Malika Mokeddem évoque donc naturellement la situation de femmes dans son pays, l'Indépendance, les années de terreur et d'attentats, les relations ambiguës qu'elle entretient avec sa terre natale, le besoin vital et salutaire que représente pour elle l'écriture.

Mais la particularité de cette autobiographie est qu'au lieu de se placer au centre de sa narration et de dérouler un fil chronologique, Malika Mokeddem nous parle d'elle à travers ceux qui l'ont accompagnée. Ils sont au centre de son écriture et chacun des portraits, malgré la rudesse de certaines situations, est emprunt de douceur et de respect. Bien sûr, il y a ceux qu'elle a aimés et qui l'ont aimée : des blonds (Kabyle ou Canadien); des histoires impossibles car contraires aux traditions; ce Français dont elle a partagé la vie pendant plus de 18 ans; et ceux qui ne sont pas encore mais seront un jour. Mais l'éventail de ses hommes ne se limite pas à ceux dont elle a ou non partagé la couche. Il faut entendre dans ce "Mes hommes", tous les hommes qui ont compté, et notamment ceux qui ont joué cette figure paternelle désespérément absente. Il y a le médecin, qui venait chez elle et s'inquiétait de son anorexie; le photographe, le libraire, des professeurs... Des hommes qui ont su entendre tout l'espoir et la rage contenu dans ce corps de fillette, des hommes qui lui ont fait confiance et l'ont aidée à se construire. En fait, en filigrane, on perçoit dans cette autobiographie toute la difficulté d'être quand votre propre père ne veut pas de vous. Ces soustractions de l'amour d'un père, Malika Mokeddem les a comblés avec l'amour des autres.
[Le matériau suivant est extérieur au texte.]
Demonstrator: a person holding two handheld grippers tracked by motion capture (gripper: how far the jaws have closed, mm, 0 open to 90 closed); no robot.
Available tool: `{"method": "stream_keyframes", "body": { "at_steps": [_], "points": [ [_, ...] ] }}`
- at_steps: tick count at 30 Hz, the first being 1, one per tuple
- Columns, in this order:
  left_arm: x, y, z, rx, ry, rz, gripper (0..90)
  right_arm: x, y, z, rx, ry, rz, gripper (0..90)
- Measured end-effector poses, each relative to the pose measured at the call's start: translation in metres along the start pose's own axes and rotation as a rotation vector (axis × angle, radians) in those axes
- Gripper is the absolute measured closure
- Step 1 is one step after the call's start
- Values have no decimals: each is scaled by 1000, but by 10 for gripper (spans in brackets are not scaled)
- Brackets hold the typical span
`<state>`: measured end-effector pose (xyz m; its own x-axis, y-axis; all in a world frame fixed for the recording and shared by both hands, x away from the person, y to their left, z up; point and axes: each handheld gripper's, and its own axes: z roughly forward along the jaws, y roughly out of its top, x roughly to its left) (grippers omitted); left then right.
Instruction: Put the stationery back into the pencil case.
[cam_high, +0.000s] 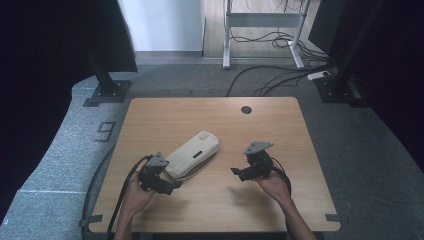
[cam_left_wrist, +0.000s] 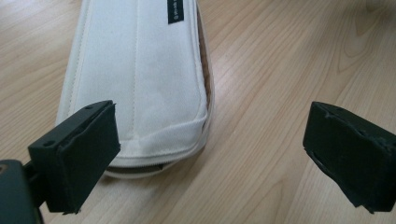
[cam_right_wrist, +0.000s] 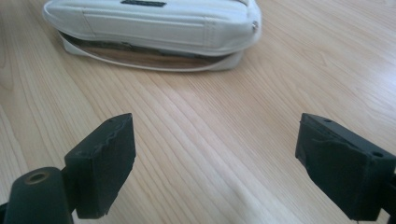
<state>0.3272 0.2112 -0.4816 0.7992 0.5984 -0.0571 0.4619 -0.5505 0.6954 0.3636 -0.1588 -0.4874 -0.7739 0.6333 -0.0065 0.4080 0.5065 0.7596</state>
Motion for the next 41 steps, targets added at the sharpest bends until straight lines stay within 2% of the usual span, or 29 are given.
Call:
{"method": "stream_keyframes", "body": {
  "at_steps": [8,11,18,25,31,35,36,41],
  "points": [
    [1,-11,-3,-3,17,-9,4,-7,-19,-19,-5,-49,24,62],
    [5,-21,-3,-12,42,-16,0,-10,-30,-26,-9,-60,42,40],
    [15,-43,0,-22,48,-54,0,-16,-56,-31,-5,-108,88,4],
    [20,-61,12,22,76,-69,0,-21,-80,-29,19,-158,123,0],
    [23,-71,21,42,122,-76,0,-24,-97,-25,32,-162,154,0],
    [22,-71,22,48,134,-74,0,-24,-107,-22,41,-163,158,0],
    [22,-71,22,48,134,-74,0,-24,-108,-21,59,-156,160,0],
    [21,-70,23,47,147,-89,0,-24,-110,-21,65,-148,153,0]
  ]
}}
Voir aussi l'avis de Cathe

Laurence

Extrait :

Un jour que je venais de te remettre mon salaire, tu m'as flatté le dos en affirmant : « Ma fille, maintenant tu es un homme ! » J'avais réprimé mon rire devant l'incongruité de cette promotion. Nos disputes ont cessé. Nos échanges aussi. Tu n'étais plus un danger pour moi. Mes combats se livraient ailleurs. Hors de la maison et de la famille. Un fossé s'est creusé, de plus en plus, entre nous. Et de loin et loin, je constatais la mutation de ta peur de moi en peur pour moi. Mais rien n'était jamais dit, mon père.
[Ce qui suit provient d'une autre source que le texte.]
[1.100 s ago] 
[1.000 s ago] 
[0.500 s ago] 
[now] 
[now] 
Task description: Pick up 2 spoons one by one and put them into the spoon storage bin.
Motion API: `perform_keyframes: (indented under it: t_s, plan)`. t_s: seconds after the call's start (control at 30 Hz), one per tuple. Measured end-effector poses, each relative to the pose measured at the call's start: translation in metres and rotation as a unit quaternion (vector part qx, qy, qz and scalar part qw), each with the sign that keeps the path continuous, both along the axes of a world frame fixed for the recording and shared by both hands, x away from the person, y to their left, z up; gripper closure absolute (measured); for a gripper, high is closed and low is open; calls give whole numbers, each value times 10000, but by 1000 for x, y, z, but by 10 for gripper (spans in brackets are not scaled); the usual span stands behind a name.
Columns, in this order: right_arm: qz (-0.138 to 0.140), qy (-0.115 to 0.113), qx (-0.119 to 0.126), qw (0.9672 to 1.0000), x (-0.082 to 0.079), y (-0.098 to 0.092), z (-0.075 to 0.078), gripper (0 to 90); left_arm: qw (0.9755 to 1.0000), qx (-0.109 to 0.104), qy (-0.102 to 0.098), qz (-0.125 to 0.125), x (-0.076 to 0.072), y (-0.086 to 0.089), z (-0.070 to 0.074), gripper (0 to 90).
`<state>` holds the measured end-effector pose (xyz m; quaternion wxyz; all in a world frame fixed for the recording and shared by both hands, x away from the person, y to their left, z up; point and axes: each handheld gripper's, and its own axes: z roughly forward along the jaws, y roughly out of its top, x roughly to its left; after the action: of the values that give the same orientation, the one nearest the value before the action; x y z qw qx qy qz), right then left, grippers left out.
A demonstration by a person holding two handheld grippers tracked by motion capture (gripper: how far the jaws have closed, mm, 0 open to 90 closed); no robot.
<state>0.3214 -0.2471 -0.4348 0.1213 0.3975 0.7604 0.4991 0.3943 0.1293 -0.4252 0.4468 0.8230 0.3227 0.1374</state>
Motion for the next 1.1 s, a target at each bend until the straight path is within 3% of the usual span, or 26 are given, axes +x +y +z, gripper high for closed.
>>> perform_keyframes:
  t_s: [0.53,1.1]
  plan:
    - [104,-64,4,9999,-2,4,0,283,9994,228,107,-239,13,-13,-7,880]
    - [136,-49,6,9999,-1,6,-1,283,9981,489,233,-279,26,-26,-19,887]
Le silence entre nous remonte à dix ans avant mon départ de l'Algérie. À mes quinze ans fracassés. J'écris out contre ce silence, mon père. J'écris pour mettre des mots dans ce gouffre entre nous. Lancer des lettre comme des étoiles filantes dans cet insondable opacité.
Je n'ai que cette vie-là, mon père. Moi, je ne crois pas en l'éternité pour laquelle tu pries.
Je t'ai quitté pour apprendre la liberté. La liberté jusque dans l'amour des hommes. Et je te dois d'avoir toujours su me séparer d'eux aussi. Même quand je les avais dans la peau. Lorsque l'amour s'emmure en prison, vire en amertume, en jalousie, je déguerpis. Je ne veux pas renoncer à en attendre le meilleur.